Wiele wątków Carlina pokrywa się z życiem Pete Davidsona, które na potrzeby filmu zostały mniej lub bardziej zmodyfikowane. Dla aktora była to niepowtarzalna okazja, aby przepracować traumy i zreflektować się nad własnym życiem, co szczególnie rezonuje w ujmującym, oczyszczającym zakończeniu. To co jednak najważniejsze, nazwisko reżysera zobowiązuje, więc poza całą masą dramatów i refleksji, jest tu mnóstwo komediowych momentów.

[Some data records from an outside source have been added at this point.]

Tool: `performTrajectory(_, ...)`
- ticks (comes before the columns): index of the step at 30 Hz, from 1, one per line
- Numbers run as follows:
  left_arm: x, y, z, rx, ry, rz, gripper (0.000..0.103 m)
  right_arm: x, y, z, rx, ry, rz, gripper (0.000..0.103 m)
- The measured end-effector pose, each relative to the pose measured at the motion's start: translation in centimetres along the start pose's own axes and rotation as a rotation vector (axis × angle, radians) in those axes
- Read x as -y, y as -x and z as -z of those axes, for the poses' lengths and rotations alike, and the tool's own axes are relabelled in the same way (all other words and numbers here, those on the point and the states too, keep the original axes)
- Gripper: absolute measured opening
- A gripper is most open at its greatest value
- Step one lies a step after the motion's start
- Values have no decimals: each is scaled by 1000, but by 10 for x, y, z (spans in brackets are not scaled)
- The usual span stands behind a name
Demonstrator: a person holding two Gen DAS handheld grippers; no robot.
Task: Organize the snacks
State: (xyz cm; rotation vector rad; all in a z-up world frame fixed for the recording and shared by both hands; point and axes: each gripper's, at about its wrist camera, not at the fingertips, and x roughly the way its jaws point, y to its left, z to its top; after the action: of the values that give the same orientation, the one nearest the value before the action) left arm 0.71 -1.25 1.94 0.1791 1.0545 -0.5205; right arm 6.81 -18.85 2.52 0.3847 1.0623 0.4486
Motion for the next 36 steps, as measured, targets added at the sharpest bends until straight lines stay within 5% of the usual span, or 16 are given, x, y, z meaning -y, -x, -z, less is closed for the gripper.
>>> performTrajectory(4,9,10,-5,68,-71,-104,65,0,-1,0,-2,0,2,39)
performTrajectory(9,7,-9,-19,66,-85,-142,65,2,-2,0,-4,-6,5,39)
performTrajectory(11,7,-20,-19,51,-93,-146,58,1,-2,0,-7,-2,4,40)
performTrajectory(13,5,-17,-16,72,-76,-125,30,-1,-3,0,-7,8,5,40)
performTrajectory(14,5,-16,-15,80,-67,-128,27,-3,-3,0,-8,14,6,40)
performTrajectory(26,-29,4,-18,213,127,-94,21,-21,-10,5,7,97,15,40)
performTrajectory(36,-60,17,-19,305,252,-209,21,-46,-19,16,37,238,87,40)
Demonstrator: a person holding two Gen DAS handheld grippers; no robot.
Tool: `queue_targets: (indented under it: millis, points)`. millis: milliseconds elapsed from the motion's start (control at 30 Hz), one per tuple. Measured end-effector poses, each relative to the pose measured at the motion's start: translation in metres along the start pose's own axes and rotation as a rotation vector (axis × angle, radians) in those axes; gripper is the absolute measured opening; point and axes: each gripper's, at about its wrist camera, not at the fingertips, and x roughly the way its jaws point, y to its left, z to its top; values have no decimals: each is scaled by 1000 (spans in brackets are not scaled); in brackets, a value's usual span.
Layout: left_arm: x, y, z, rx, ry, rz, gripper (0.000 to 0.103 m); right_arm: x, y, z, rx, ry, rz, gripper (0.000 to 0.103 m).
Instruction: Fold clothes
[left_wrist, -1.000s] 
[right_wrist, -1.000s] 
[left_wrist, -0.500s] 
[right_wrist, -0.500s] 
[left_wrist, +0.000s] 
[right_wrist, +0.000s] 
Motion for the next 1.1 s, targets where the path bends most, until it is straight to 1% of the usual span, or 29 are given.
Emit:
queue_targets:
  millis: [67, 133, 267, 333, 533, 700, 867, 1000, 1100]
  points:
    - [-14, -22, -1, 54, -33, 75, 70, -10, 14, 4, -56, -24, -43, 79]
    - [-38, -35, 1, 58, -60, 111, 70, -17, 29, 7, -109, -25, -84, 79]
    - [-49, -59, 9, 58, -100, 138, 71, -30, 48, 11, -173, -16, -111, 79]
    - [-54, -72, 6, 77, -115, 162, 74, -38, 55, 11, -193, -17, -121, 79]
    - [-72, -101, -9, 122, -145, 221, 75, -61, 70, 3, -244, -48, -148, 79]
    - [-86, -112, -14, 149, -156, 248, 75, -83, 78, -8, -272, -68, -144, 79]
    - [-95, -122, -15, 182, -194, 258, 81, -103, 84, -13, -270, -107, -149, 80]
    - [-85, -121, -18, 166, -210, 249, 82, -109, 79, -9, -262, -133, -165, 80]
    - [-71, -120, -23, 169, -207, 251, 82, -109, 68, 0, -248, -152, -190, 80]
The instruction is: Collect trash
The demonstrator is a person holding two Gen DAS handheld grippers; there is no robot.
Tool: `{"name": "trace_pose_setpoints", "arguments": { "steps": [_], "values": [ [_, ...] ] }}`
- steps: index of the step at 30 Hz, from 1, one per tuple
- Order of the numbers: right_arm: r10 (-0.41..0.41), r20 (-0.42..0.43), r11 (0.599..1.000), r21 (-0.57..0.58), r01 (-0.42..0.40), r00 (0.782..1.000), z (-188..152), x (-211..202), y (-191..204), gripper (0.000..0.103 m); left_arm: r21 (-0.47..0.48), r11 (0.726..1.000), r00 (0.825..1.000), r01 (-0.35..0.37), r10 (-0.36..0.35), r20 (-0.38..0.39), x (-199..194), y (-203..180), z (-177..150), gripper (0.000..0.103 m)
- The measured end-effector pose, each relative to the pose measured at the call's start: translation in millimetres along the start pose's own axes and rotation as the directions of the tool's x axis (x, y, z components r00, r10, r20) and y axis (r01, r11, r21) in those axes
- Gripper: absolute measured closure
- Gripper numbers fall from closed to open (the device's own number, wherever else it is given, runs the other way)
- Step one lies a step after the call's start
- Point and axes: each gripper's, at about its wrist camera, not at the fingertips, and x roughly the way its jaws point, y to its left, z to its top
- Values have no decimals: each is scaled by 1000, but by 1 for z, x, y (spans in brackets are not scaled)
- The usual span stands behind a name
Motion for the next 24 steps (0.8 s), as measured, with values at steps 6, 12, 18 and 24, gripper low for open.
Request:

Absolutnie genialna jest scena podczas napadu na aptekę, tyleż poważnego, co niezręcznego i niedorzecznego, co wywołuje gwarantowany śmiech.
Pete Davidson jest świetny w swojej roli. Wystarczyło, żeby był sobą, ale on doskonale bawi się swoim bohaterem kiedy jest na to miejsce, żeby trzymać w ryzach w scenach dramatycznych, odpowiednio dawkując emocje. Jego chłopięcy urok i zachowanie godne kilkulatka dodatkowo wzbogacają tę i tak już bardzo dobrą kreację. Na uwagę zasługuje również doskonały Bill Burr, który skutecznie wymyka się stereotypowej roli złego ojczyma, czy genialny casting Steve’a Buscemiego jako jednego ze strażaków. Gdyby ktoś nie wiedział, Buscemi zanim zrobił aktorską karierę, był strażakiem, pomagając chociażby po ataku 11 września. Prawdziwym skarbem filmu jest jednak Marisa Tomei, zaliczając jedną z najlepszych ról w karierze. To kreacja godna nagród.
The King of Staten Island nawet bez znajomości kontekstu biograficznego Pete’a Davidsona, jest świetną komediową produkcją, która bawi i wzrusza dokładnie wtedy, kiedy powinna. Przede wszystkim to przejmujący obraz zagubionego we własnym umyśle młodego człowieka, który nie radzi sobie w życiu, wszędzie widząc same przeszkody, zamiast szanse na poważne zmiany. Judd Apatow powrócił do swojej wysokiej formy, tworząc najlepszy film w swoim dorobku. Dla fanów tego reżysera, pozycja obowiązkowa.